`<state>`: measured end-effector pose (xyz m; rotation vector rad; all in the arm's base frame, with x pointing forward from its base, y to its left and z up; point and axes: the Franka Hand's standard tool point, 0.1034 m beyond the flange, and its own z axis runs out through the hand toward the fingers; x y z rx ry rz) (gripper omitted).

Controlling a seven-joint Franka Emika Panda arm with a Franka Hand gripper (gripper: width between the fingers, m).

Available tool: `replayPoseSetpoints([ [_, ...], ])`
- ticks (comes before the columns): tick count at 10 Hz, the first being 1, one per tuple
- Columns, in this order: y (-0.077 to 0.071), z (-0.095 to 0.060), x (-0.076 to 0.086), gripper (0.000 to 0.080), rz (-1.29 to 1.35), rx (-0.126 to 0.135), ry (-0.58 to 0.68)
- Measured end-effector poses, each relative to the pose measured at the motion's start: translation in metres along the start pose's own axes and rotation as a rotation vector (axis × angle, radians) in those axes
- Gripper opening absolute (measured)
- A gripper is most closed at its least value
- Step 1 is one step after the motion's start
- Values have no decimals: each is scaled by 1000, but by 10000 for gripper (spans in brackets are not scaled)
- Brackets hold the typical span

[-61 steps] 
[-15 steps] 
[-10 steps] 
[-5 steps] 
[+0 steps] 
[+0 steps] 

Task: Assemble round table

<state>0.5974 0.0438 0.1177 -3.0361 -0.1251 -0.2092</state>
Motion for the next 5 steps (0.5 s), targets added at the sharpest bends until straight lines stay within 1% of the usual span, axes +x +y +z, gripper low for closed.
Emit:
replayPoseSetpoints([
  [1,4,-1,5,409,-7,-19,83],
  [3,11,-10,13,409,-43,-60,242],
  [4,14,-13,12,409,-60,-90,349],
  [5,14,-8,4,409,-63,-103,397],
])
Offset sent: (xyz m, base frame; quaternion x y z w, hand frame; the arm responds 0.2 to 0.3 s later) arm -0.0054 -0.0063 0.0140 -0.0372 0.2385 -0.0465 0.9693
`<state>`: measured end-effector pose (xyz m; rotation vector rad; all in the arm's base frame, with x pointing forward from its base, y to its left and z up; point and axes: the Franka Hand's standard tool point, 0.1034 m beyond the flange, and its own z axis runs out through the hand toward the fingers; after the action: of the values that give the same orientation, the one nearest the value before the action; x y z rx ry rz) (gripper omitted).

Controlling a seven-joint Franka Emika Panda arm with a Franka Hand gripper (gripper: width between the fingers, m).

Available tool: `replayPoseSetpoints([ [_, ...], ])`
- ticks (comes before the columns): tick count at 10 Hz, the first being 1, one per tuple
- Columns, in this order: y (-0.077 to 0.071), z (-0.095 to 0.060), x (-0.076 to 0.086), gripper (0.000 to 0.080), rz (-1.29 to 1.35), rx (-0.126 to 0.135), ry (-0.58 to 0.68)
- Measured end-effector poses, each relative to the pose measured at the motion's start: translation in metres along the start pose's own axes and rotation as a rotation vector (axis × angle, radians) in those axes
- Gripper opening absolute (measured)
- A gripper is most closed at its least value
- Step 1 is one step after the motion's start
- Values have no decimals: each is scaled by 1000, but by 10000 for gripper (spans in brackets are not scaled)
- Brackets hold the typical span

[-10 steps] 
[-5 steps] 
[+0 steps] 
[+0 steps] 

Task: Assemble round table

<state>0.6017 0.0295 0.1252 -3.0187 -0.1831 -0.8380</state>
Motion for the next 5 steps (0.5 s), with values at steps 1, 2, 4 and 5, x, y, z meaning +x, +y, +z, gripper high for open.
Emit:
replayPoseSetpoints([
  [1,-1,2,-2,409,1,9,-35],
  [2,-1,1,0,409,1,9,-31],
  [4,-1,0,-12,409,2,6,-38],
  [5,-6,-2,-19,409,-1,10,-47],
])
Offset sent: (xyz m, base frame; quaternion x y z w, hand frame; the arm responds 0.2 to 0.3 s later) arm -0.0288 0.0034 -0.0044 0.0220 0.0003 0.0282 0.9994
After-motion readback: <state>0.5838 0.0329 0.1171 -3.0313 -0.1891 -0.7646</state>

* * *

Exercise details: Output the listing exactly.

Answer space:
`<state>`: measured end-effector pose (xyz m; rotation vector rad; all in the arm's base frame, with x pointing forward from its base, y to its left and z up; point and axes: the Franka Hand's standard tool point, 0.1034 m beyond the flange, and its own z axis runs out through the hand toward the fingers; x y z rx ry rz) (gripper omitted).

Controlling a seven-joint Franka Emika Panda arm with a Franka Hand gripper (gripper: width between the fingers, m).

Available tool: `replayPoseSetpoints([ [_, ...], ])`
- ticks (comes before the columns): tick count at 10 Hz, the first being 1, one per tuple
- Columns, in this order: y (-0.077 to 0.071), z (-0.095 to 0.060), x (-0.076 to 0.086), gripper (0.000 to 0.080), rz (-1.29 to 1.35), rx (-0.126 to 0.135), ry (-0.58 to 0.68)
- Measured end-effector poses, each relative to the pose measured at the motion's start: translation in metres along the start pose's own axes and rotation as a rotation vector (axis × angle, radians) in those axes
- Gripper opening absolute (measured)
- A gripper is most closed at its least value
- Step 1 is one step after the motion's start
- Values have no decimals: each is scaled by 1000, but by 10000 for gripper (spans in brackets are not scaled)
- Brackets hold the typical span

[-61 steps] 
[-15 steps] 
[-10 steps] 
[-5 steps] 
[+0 steps] 
[+0 steps] 

Task: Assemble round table

<state>0.5974 0.0438 0.1177 -3.0361 -0.1251 -0.2092</state>
Motion for the next 5 steps (0.5 s), targets added at the sharpest bends until straight lines stay within 1% of the usual span, axes +x +y +z, gripper low for closed.
Emit:
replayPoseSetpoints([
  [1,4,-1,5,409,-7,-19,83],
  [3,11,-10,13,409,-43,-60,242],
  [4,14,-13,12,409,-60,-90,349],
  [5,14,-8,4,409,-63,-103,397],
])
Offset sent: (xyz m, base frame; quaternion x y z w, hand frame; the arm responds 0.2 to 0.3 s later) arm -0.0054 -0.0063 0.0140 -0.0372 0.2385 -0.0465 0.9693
`<state>`: measured end-effector pose (xyz m; rotation vector rad; all in the arm's base frame, with x pointing forward from its base, y to its left and z up; point and axes: the Franka Hand's standard tool point, 0.1034 m beyond the flange, and its own z axis runs out through the hand toward the fingers; after the action: of the values that give the same orientation, the one nearest the value before the action; x y z rx ry rz) (gripper omitted).

Controlling a seven-joint Franka Emika Panda arm with a Franka Hand gripper (gripper: width between the fingers, m).

Available tool: `replayPoseSetpoints([ [_, ...], ])`
- ticks (comes before the columns): tick count at 10 Hz, the first being 1, one per tuple
- Columns, in this order: y (-0.077 to 0.071), z (-0.095 to 0.060), x (-0.076 to 0.086), gripper (0.000 to 0.080), rz (-1.29 to 1.35), rx (-0.126 to 0.135), ry (-0.58 to 0.68)
- Measured end-effector poses, each relative to the pose measured at the motion's start: translation in metres along the start pose's own axes and rotation as a rotation vector (axis × angle, radians) in those axes
- Gripper opening absolute (measured)
- A gripper is most closed at its least value
- Step 1 is one step after the motion's start
- Values have no decimals: each is scaled by 1000, but by 10000 for gripper (spans in brackets are not scaled)
- Brackets hold the typical span

[-10 steps] 
[-5 steps] 
[+0 steps] 
[+0 steps] 

Task: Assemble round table

<state>0.6017 0.0295 0.1252 -3.0187 -0.1831 -0.8380</state>
Motion for the next 5 steps (0.5 s), with values at steps 1, 2, 4 and 5, x, y, z meaning +x, +y, +z, gripper high for open.
Emit:
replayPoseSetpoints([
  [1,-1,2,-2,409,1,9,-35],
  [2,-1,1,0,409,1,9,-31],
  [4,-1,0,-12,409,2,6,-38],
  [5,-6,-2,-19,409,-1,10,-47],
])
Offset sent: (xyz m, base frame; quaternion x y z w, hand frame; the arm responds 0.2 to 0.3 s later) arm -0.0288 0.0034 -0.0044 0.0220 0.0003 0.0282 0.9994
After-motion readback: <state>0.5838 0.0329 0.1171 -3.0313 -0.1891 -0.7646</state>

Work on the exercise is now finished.